In 1947 the First Presidency issued this Official Statement:
From the days of the Prophet Joseph Smith even until now, it has been the doctrine of the Church, never questioned by Church leaders, that the Negroes are not entitled to the full blessings of the Gospel. (Statement of The First Presidency on the Negro Question, July 17, 1947, quoted in Mormonism and the Negro, pp.46-7)
In 1949, The First Presidency issued the following statement:
The attitude of the Church with reference to Negroes remains as it has always stood. It is not a matter of the declaration of a policy but of direct commandment from the Lord, on which is founded the doctrine of the Church from the days of its organization, to the effect that Negroes may become members of the Church but that they are not entitled to the priesthood at the present time. (The First Presidency on the Negro Question, 17 Aug. 1949)

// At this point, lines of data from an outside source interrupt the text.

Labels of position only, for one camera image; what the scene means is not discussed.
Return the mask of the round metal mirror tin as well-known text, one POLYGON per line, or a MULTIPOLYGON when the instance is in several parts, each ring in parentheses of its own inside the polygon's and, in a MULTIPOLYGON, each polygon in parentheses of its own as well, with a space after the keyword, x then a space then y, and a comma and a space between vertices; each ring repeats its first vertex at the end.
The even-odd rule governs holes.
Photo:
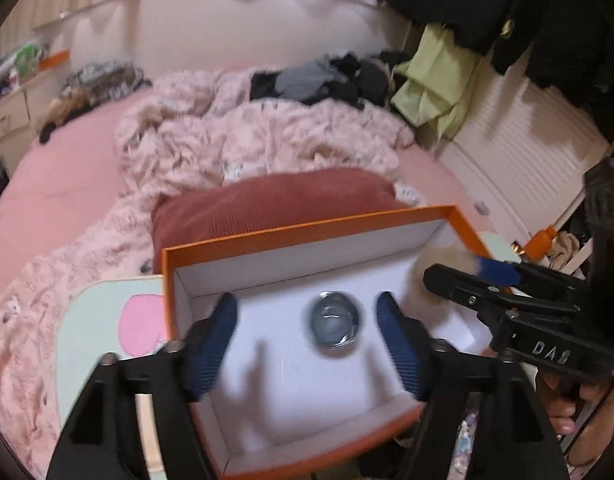
POLYGON ((328 359, 353 354, 363 326, 360 302, 348 292, 326 290, 309 304, 305 334, 317 353, 328 359))

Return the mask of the orange water bottle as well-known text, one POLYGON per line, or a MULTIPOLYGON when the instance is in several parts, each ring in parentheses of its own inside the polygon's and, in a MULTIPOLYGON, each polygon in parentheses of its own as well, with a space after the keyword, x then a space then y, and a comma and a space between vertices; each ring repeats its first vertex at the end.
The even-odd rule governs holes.
POLYGON ((554 226, 536 232, 523 246, 523 255, 532 262, 541 261, 552 247, 554 238, 557 237, 557 229, 554 226))

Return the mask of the orange gradient cardboard box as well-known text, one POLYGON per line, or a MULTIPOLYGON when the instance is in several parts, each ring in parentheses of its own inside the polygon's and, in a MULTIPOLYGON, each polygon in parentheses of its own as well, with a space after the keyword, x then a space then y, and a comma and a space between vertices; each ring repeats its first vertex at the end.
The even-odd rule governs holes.
POLYGON ((211 392, 193 405, 222 479, 284 479, 355 457, 421 415, 377 327, 389 292, 411 310, 409 275, 426 247, 488 248, 458 208, 362 214, 167 248, 169 332, 219 298, 237 328, 211 392))

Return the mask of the dark red pillow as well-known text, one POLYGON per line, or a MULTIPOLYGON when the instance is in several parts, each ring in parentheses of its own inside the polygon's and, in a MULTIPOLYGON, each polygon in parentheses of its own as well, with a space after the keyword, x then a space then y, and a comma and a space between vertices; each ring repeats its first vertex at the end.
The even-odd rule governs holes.
POLYGON ((153 272, 163 272, 165 248, 404 206, 391 182, 357 168, 269 174, 163 196, 152 212, 153 272))

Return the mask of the light green hanging garment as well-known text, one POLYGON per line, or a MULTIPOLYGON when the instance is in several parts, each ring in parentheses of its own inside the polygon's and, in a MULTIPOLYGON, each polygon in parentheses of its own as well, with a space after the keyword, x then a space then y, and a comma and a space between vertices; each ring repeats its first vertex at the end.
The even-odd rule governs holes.
POLYGON ((424 28, 410 61, 394 68, 405 82, 392 107, 417 130, 417 142, 430 150, 461 129, 470 107, 482 55, 456 44, 453 32, 439 24, 424 28))

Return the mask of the pink floral duvet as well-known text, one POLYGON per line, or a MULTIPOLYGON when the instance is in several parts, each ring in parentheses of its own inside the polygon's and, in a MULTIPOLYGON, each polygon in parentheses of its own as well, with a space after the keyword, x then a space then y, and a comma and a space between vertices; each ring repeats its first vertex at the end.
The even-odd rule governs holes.
POLYGON ((0 431, 22 465, 45 477, 60 432, 56 336, 71 300, 154 257, 158 200, 268 174, 359 168, 385 178, 409 206, 398 151, 412 130, 384 108, 324 100, 252 100, 245 70, 163 76, 115 129, 125 188, 106 216, 71 243, 34 258, 0 295, 0 431))

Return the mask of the dark clothes pile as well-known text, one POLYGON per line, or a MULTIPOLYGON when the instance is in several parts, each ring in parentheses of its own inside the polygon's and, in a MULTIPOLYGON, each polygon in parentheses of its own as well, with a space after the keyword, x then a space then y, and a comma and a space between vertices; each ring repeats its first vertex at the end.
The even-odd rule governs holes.
POLYGON ((395 68, 411 60, 399 51, 384 50, 358 58, 354 53, 324 55, 284 70, 262 70, 251 77, 249 99, 280 99, 310 106, 331 99, 357 110, 365 103, 384 107, 403 85, 395 68))

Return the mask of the patterned clothes heap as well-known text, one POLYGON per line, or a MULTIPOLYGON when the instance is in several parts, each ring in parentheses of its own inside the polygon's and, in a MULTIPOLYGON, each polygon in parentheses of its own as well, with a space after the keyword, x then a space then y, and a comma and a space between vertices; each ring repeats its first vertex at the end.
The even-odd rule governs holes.
POLYGON ((130 61, 92 62, 68 76, 59 95, 38 122, 38 141, 47 144, 52 133, 107 102, 121 101, 151 88, 144 70, 130 61))

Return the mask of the white bedside drawer cabinet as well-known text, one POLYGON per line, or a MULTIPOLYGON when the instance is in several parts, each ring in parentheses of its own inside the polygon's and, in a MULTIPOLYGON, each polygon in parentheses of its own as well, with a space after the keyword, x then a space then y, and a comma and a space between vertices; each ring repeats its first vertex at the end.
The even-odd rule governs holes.
POLYGON ((0 98, 0 160, 9 177, 37 139, 42 114, 64 86, 71 71, 71 51, 51 54, 40 65, 38 75, 0 98))

And an Official Statement of The First Presidency, issued on August 17, 1951, reads:
The position of the Church regarding the Negro may be understood when another doctrine of the church is kept in mind, namely, that the conduct of spirits in the pre-mortal existence has some determining effect upon the conditions and circumstances under which these spirits take on mortality, and that while the details of this principle have not been made known, the principle itself indicates that the coming to this earth and taking on mortality is a privilege that is given to those who maintained their first estate; and that the worth of the privilege is so great that spirits are willing to come to earth and take on bodies no matter what the handicap may be as to the kind of bodies they are to secure; and that among the handicaps, failure of the right to enjoy in mortality the blessings of the priesthood is a handicap which spirits are willing to assume in order that they might come to earth. Under this principle there is no injustice whatsoever involved in this deprivation as to the holding of the priesthood by the Negroes... Man will be punished for his own sins and not for Adam's transgression.  If this is carried further, it would imply that the Negro is punished or allotted to a certain position on this earth, not because of Cain's transgression, but came to earth through the loins of Cain because of his failure to achieve other stature in the spirit world.
It is thus entirely clear that several Church documents outline the origins of the racial restrictions to the priesthood. They claim that it was direct revelation from God. The current introduction to the Official Declaration implies that it was somehow just a simple misunderstanding, but this is in conflict with the official statements by leaders that the restriction was doctrine because of God's direct communication of such. I find it repulsive that the leaders now easily disregard those past "revelations", and yet claim that Spencer W. Kimball's "revelation" was real. Which leads to my next point.

The new introduction states "Church leaders believed that a revelation from God was needed to alter this practice and prayerfully sought guidance." This statement suggests that leaders were anxious to end the Church's racist practices, when in fact the LDS church was the last major U.S. organization to begin treating Blacks and Whites equally. Even after dozens of requests and inquiries as to the possibility of removing the restrictions based on race, church leaders held stubbornly to the practice, and continually claimed it to be God's policy, not theirs. 

Rather than minimizing this disturbing, systemic racism in the Church's past, it is time that leaders acknowledge that those past "revelations" were inspired by racism and ignorance, and were never the will of God. This is why I can find no faith in any LDS leader who claims to know what God wants me to do. Past leaders commanded incorrect, arguably evil, practices to be carried out against innocent people for over a century, and now do not even acknowledge that it was a horrible mistake. They continue to insist that they are and were God's voice to His children. If they are, then that is not a god I choose to follow.